*STORED DATA:*
------------
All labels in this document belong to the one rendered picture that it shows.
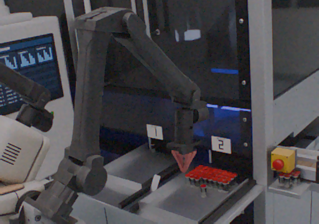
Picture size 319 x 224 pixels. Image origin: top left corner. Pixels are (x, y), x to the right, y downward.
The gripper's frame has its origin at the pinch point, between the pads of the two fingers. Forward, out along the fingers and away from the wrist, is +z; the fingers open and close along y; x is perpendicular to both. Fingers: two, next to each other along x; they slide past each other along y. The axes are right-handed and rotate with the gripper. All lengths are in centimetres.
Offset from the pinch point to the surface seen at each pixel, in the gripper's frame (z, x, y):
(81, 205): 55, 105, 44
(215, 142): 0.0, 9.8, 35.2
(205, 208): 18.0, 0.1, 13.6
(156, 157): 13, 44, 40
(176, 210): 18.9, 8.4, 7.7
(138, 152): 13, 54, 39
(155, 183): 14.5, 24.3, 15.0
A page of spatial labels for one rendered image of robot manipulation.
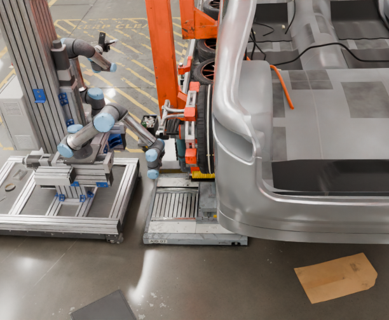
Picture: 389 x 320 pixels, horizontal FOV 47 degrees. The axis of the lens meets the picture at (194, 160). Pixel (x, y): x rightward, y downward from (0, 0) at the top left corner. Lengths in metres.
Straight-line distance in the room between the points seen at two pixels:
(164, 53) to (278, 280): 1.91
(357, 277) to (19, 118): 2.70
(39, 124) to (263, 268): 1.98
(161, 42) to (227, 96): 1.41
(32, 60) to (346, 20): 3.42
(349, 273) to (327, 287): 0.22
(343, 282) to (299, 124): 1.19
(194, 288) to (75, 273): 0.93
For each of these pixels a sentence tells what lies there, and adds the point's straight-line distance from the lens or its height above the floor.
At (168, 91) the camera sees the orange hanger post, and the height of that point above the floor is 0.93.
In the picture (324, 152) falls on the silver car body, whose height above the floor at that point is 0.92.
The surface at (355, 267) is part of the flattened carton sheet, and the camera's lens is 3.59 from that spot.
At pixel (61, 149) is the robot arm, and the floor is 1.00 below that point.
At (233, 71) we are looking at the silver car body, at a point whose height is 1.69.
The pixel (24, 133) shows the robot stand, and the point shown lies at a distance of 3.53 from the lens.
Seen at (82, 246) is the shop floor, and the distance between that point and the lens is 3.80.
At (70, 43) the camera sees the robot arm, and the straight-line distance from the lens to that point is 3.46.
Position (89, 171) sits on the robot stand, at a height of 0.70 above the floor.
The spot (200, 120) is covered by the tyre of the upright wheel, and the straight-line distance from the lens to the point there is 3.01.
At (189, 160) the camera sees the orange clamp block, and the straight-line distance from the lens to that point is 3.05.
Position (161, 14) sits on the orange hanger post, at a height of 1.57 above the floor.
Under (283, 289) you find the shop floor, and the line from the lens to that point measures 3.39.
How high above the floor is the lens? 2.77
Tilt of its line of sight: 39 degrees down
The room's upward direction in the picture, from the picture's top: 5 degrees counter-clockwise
------------
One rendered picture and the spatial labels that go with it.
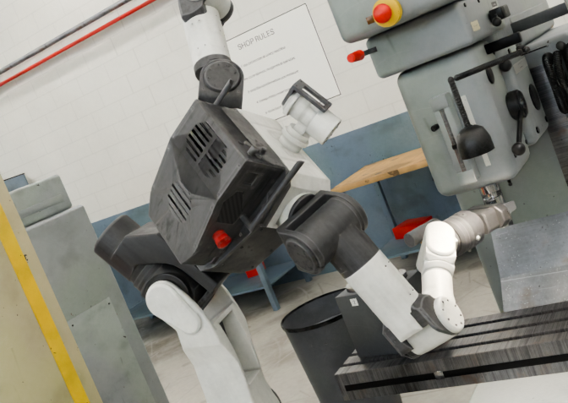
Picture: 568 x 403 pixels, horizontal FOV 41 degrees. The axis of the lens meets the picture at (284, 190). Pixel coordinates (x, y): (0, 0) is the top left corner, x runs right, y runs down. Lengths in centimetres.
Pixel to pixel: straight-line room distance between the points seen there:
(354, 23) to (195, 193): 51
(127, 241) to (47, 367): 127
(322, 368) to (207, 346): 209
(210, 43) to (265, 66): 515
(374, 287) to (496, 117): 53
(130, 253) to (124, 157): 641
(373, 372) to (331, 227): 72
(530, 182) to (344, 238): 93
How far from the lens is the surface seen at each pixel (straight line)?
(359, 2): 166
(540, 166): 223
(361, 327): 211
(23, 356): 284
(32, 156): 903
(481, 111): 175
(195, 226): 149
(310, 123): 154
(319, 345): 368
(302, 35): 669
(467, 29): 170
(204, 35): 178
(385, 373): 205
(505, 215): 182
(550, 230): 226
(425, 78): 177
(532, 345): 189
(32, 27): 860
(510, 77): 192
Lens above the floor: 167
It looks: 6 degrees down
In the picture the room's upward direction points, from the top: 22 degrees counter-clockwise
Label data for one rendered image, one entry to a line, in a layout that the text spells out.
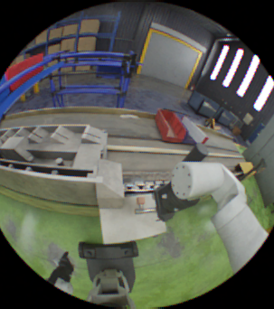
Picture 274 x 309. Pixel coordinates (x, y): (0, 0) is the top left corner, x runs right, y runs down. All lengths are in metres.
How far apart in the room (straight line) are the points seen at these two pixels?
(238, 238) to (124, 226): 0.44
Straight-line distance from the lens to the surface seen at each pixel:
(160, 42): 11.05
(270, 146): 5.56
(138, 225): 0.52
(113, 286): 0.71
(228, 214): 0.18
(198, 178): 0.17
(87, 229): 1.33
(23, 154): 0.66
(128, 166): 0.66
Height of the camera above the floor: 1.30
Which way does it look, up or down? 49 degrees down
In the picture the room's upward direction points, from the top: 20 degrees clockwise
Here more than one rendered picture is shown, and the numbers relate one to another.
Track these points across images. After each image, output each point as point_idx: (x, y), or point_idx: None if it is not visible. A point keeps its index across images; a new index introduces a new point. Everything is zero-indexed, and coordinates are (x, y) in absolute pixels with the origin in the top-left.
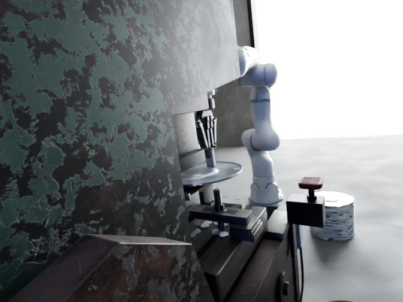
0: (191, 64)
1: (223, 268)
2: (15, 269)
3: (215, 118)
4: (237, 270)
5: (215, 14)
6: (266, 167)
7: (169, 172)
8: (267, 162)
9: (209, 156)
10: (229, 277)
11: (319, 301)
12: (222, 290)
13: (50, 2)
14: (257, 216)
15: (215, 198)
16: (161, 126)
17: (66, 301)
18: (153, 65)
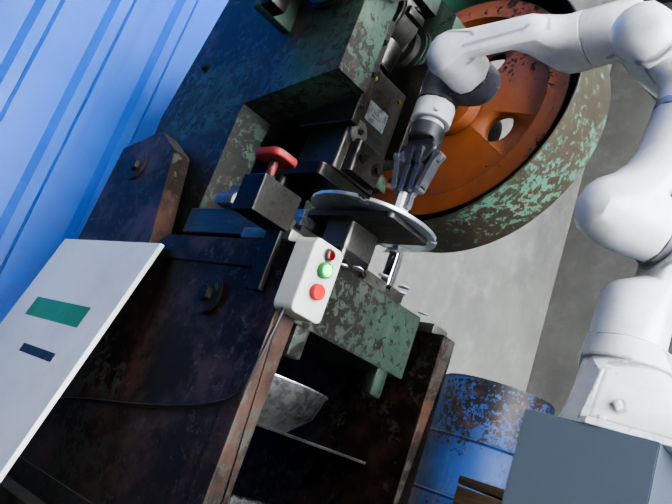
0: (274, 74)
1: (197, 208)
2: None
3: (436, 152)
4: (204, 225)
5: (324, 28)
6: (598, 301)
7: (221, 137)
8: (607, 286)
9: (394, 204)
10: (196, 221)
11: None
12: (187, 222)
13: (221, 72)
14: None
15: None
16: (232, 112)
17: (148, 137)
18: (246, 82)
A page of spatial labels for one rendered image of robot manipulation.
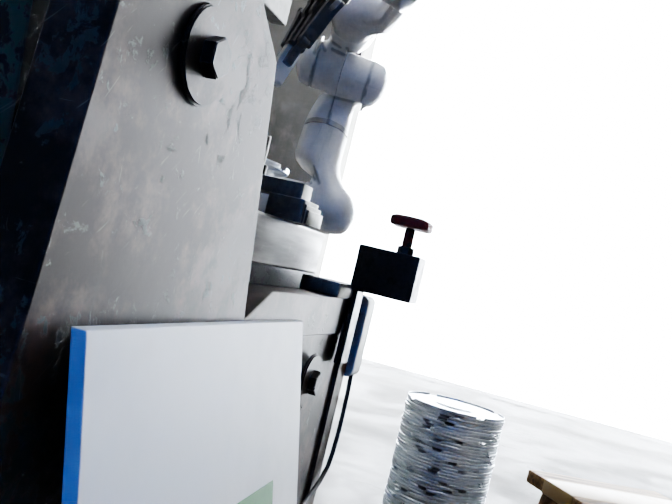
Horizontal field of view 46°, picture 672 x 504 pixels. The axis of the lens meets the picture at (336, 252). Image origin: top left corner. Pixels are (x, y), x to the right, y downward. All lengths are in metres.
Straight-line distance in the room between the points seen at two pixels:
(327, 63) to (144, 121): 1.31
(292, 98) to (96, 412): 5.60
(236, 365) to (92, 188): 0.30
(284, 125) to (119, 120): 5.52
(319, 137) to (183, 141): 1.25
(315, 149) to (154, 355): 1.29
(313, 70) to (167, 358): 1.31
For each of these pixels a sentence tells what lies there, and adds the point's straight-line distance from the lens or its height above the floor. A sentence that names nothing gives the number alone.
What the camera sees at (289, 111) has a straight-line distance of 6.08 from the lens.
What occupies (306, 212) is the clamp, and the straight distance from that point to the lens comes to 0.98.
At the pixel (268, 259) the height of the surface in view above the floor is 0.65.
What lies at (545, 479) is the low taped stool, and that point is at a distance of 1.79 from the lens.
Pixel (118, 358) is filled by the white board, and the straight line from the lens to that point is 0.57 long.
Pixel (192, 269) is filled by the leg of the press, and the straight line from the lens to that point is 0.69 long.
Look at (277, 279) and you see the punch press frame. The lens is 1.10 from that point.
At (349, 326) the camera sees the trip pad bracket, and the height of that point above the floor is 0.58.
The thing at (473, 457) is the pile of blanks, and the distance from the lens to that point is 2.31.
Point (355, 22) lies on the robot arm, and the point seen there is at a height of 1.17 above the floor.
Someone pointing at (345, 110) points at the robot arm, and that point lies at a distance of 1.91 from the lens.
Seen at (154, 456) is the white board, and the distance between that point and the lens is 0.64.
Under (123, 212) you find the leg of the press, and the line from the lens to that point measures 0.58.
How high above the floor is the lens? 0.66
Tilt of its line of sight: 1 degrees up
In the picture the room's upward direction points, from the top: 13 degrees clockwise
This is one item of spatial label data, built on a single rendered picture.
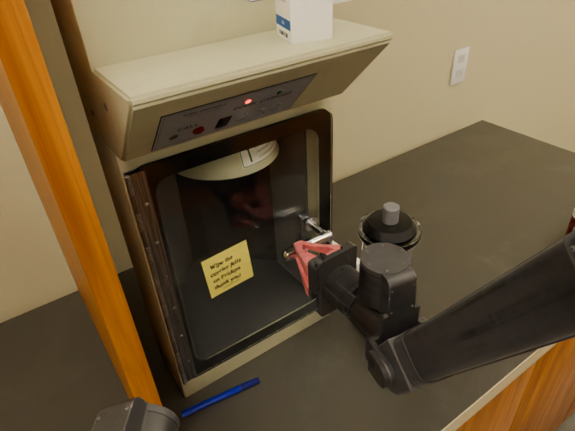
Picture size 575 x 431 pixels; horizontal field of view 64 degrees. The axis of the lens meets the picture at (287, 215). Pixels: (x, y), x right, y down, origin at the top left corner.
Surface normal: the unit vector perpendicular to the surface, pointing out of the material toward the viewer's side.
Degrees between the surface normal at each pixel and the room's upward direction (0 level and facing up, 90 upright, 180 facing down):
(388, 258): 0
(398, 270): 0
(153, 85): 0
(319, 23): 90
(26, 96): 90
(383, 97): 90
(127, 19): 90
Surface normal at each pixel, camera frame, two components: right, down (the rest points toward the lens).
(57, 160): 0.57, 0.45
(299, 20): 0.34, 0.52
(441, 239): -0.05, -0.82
------------
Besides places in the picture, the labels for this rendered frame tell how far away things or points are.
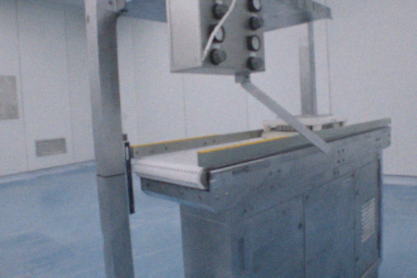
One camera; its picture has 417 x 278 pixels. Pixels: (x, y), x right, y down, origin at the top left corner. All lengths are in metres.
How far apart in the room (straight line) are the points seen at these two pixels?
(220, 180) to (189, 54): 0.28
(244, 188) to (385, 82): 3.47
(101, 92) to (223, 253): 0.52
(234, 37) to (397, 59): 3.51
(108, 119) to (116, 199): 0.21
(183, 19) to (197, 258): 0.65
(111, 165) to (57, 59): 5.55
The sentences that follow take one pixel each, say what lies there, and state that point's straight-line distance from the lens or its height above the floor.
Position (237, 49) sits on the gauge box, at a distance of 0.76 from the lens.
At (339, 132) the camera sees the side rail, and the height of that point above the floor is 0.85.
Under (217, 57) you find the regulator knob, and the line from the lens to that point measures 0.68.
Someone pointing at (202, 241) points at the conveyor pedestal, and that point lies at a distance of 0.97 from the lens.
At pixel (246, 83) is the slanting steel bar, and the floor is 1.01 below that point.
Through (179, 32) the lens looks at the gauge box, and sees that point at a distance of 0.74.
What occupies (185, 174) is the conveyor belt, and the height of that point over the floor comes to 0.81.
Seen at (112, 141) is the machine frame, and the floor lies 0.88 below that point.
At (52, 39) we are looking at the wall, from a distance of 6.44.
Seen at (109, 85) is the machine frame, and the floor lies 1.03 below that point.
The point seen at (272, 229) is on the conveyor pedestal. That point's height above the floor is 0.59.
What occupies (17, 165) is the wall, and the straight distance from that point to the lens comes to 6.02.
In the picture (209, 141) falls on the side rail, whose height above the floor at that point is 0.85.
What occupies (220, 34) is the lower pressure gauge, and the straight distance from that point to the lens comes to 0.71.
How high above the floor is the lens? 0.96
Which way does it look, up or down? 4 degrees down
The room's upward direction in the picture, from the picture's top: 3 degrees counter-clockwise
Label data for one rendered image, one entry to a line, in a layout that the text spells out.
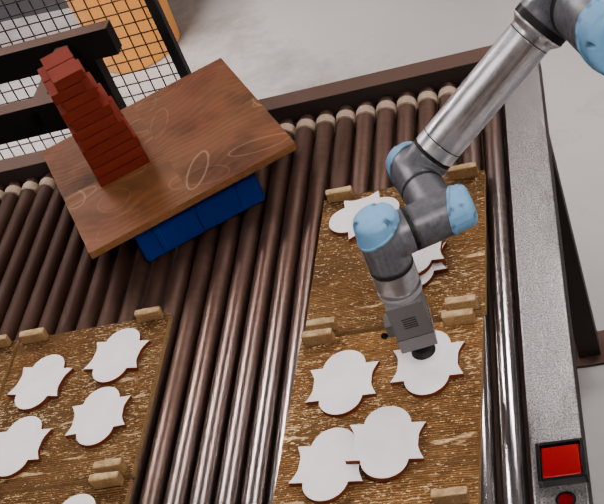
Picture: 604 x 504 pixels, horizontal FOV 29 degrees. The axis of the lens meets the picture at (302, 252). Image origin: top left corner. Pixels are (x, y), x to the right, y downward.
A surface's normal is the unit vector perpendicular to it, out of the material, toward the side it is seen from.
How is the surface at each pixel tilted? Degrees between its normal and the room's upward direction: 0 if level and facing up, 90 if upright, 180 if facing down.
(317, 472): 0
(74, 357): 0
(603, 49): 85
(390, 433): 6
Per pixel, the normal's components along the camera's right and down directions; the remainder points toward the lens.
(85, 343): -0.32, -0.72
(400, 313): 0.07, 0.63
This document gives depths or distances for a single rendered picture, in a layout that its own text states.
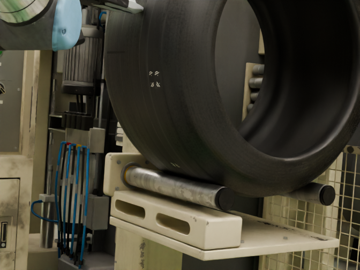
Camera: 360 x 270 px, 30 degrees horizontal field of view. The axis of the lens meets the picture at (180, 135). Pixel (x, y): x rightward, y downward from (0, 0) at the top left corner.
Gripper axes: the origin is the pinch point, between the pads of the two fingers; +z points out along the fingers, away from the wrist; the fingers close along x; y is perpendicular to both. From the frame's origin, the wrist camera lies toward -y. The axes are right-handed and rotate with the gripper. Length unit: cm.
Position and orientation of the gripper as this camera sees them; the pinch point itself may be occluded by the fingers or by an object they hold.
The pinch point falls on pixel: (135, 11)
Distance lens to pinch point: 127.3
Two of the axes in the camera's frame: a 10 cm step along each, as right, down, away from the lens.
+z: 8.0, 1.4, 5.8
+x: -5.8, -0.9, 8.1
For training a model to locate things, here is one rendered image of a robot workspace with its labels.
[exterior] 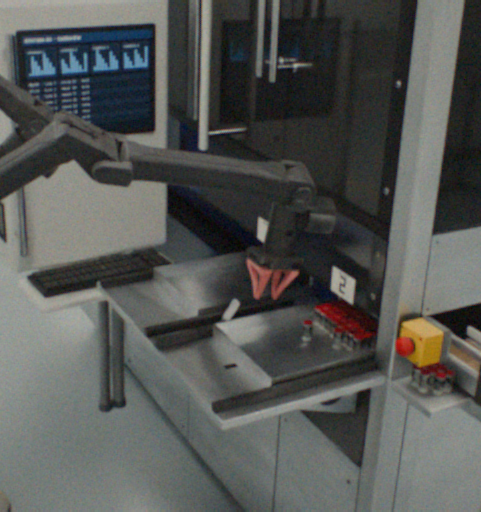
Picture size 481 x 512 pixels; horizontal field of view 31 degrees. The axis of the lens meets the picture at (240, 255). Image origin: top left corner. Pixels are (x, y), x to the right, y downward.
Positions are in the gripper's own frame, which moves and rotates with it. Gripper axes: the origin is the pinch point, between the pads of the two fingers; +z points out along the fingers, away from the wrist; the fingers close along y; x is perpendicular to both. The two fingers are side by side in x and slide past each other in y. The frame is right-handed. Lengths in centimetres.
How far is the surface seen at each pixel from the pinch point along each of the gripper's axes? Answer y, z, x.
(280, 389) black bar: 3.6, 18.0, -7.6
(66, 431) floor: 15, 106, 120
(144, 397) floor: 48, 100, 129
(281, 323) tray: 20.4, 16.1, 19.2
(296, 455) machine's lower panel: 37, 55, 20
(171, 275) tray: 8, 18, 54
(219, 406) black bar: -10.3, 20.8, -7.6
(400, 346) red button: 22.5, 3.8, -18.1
------------
*EXERCISE DETAILS:* Print exactly the lines above, between the one holding "(87, 229): 1.33" and the one holding "Here more than", inclusive, and nothing besides.

*ANSWER BELOW:*
(87, 229): 1.33
(23, 154): 0.66
(128, 166): 0.66
Height of the camera above the floor: 1.30
Which way does it look, up or down? 49 degrees down
In the picture the room's upward direction points, from the top: 20 degrees clockwise
Here more than one rendered picture is shown, and the numbers relate one to another.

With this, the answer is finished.